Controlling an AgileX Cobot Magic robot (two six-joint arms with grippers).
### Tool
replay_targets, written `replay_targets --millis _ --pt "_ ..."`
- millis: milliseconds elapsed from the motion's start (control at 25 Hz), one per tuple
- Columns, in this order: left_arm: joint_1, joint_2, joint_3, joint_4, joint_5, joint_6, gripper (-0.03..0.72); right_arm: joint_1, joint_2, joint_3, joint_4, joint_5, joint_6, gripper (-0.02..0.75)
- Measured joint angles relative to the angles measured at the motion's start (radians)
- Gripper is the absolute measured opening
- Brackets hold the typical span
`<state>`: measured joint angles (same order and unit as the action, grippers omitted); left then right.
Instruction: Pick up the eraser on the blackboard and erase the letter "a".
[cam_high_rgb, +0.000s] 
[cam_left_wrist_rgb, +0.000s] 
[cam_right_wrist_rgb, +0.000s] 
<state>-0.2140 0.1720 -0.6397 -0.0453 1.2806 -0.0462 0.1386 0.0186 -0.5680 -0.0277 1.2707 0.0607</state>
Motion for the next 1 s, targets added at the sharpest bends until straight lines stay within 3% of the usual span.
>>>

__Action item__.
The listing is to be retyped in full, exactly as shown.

__Written solution__.
Controlling an AgileX Cobot Magic robot (two six-joint arms with grippers).
### Tool
replay_targets, written `replay_targets --millis _ --pt "_ ..."`
- millis: milliseconds elapsed from the motion's start (control at 25 Hz), one per tuple
- Columns, in this order: left_arm: joint_1, joint_2, joint_3, joint_4, joint_5, joint_6, gripper (-0.03..0.72); right_arm: joint_1, joint_2, joint_3, joint_4, joint_5, joint_6, gripper (-0.02..0.75)
- Measured joint angles relative to the angles measured at the motion's start (radians)
- Gripper is the absolute measured opening
- Brackets hold the typical span
`<state>`: measured joint angles (same order and unit as the action, grippers omitted); left then right.
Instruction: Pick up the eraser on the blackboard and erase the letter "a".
[cam_high_rgb, +0.000s] 
[cam_left_wrist_rgb, +0.000s] 
[cam_right_wrist_rgb, +0.000s] 
<state>-0.2140 0.1720 -0.6397 -0.0453 1.2806 -0.0462 0.1386 0.0186 -0.5680 -0.0277 1.2707 0.0607</state>
Motion for the next 1 s, targets added at the sharpest bends until straight lines stay within 3% of the usual span.
>>>

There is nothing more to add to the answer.